The Python package scGTM is open-access and available at https://github.com/ElvisCuiHan/scGTM.
Supplementary data are available at Bioinformatics online.
1 Introduction
Pseudotime analysis is one of the most important topics in single-cell transcriptomics. There has been fruitful work on inferring cell pseudotime (Bendall et al., 2014; Cao et al., 2019; Ji and Ji, 2016; Magwene et al., 2003; Mondal et al., 2021; Qiu et al., 2017; Shin et al., 2015; Street et al., 2018; Trapnell et al., 2014) and constructing statistical models for gene expression along the inferred cell pseudotime (Bacher et al., 2018; Campbell and Yau, 2017; Ren and Kuan, 2020; Song and Li, 2021; Van den Berge et al., 2020). Informative trends of gene expression along cell pseudotime may reflect molecular signatures in the biological processes. For instance, a gene may over time exhibit a hill-shaped trend (i.e. first-upward-then-downward) (Fig. 1b) or a valley-shaped trend (i.e. first-downward-then-upward) (Fig. 1c) trend, and both trends may indicate the occurrence of some biological event. Hence, it is of great interest to have a statistical model that can capture hill- and valley-shaped gene expression trends along cell pseudotime.
Two types of statistical methods have been developed to model the relationship between a gene’s expression in a cell (or a sample) and the cell pseudotime (or the sample’s physical time). Methods of the first type are based on statistical regression models, such as generalized linear models (GLM) and generalized additive models (GAM). Specifically, the GLM used in the Monocle3 method (Cao et al., 2019) assumes that a gene’s log-transformed expected expression in a cell is a linear function of the cell pseudotime, making it unable to capture hill- and valley-shaped trends.

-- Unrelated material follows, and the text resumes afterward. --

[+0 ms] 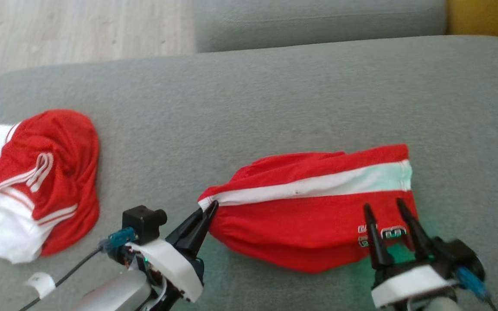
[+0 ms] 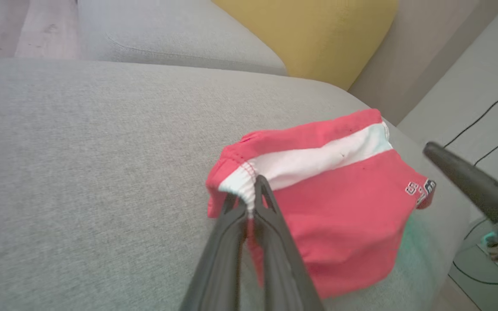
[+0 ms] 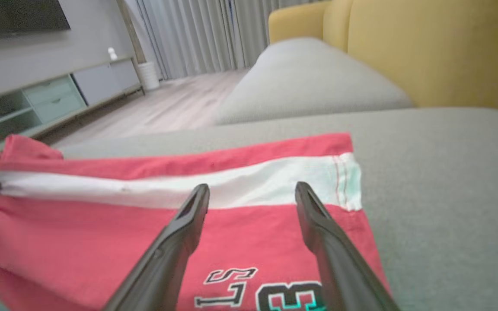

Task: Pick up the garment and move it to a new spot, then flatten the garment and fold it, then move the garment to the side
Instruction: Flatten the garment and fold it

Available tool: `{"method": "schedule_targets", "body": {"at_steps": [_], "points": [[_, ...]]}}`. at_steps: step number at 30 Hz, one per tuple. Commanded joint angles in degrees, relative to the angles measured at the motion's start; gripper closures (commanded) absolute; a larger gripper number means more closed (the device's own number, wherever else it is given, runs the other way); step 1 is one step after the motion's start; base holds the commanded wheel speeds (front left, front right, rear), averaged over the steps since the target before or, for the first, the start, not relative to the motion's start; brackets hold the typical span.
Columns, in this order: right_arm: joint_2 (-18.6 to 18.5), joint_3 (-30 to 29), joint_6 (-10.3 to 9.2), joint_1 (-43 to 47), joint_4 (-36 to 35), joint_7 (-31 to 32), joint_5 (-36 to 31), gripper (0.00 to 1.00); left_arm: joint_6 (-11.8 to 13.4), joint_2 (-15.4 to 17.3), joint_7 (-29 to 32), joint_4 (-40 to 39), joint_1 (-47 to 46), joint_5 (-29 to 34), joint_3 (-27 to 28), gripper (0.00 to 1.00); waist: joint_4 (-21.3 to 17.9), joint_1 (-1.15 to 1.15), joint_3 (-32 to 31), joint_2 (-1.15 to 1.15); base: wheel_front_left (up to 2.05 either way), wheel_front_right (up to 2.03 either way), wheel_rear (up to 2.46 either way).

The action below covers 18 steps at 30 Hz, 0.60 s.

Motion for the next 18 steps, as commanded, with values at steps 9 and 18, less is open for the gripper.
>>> {"method": "schedule_targets", "body": {"at_steps": [9, 18], "points": [[-7.3, 3.3, -0.05, -17.0, 14.8, 10.0, 6.2, 0.0, 1.1, -0.9, -2.8, -1.5, -1.1, 0.4, 2.6, 1.0, 5.6, 0.0, 1.7, 0.0, 0.0, 0.0, 0.0], [-8.5, 0.5, -0.05, -15.0, 14.5, 10.9, 10.0, 0.0, 1.7, -1.2, -4.4, 0.0, -0.5, 0.3, 3.9, 1.0, 7.0, 0.0, 1.6, 0.0, 0.0, 0.0, 0.0]]}}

Consequently, most methods use nonparametric regression models, such as the GAM and piecewise linear models, to capture complex trends. For example, Storey et al. (2005) applied basis regression; Trapnell et al. (2014) considered the GAM with the Tobit likelihood; Ren and Kuan (2020) applied the GAM with Bayesian shrinkage dispersion estimates; Van den Berge et al. (2020) proposed tradeSeq using the spline-based GAM. More recently, Song and Li (2021) proposed the PseudotimeDE method, which fixes the P-value calibration issue in tradeSeq and also uses the spline-based GAM. Additionally, Bacher et al. (2018) used a piecewise linear model, which is more restrictive than the GAM. Locally estimated scatterplot smoothing (LOESS) is another nonparametric smoothing method that is often used for capturing gene expression trends. Although these nonparametric methods can fit complex gene expression trends, they are prone to over-fitting without proper hyper-parameter tuning (as we will show in Section 3), and their parameters either do not directly inform the shape of a trend (e.g. hill-shaped) or carry biological meanings.
Unlike the first type, methods of the second type use models with direct relevance to gene expression dynamics, and notable methods include ImpulseDE/ImpulseDE2 (Chechik and Koller, 2009; Sander et al., 2017; Fischer et al., 2018) and switchDE (Campbell and Yau, 2017). Specifically, ImpulseDE2 estimates a gene expression trend using a double-logistic curve to capture the non-monotonicity; however, even though the parameters have biological interpretations, they do not intuitively inform the shape of a trend. In contrast, switchDE uses a restrictive model with parameters that directly inform the shape of a trend (e.g. a gene’s activation time) but is unable to detect non-monotonic trends.
The above review suggests that there is no current model that can capture monotone, hill-shaped and valley-shaped trends with biologically interpretable and trend-informative parameters. To this end, we propose the scGTM that (i) can capture both hill- and valley-shaped trends and monotone trends, (ii) has interpretable and trend-informative parameters and (iii) has flexible modeling for count data.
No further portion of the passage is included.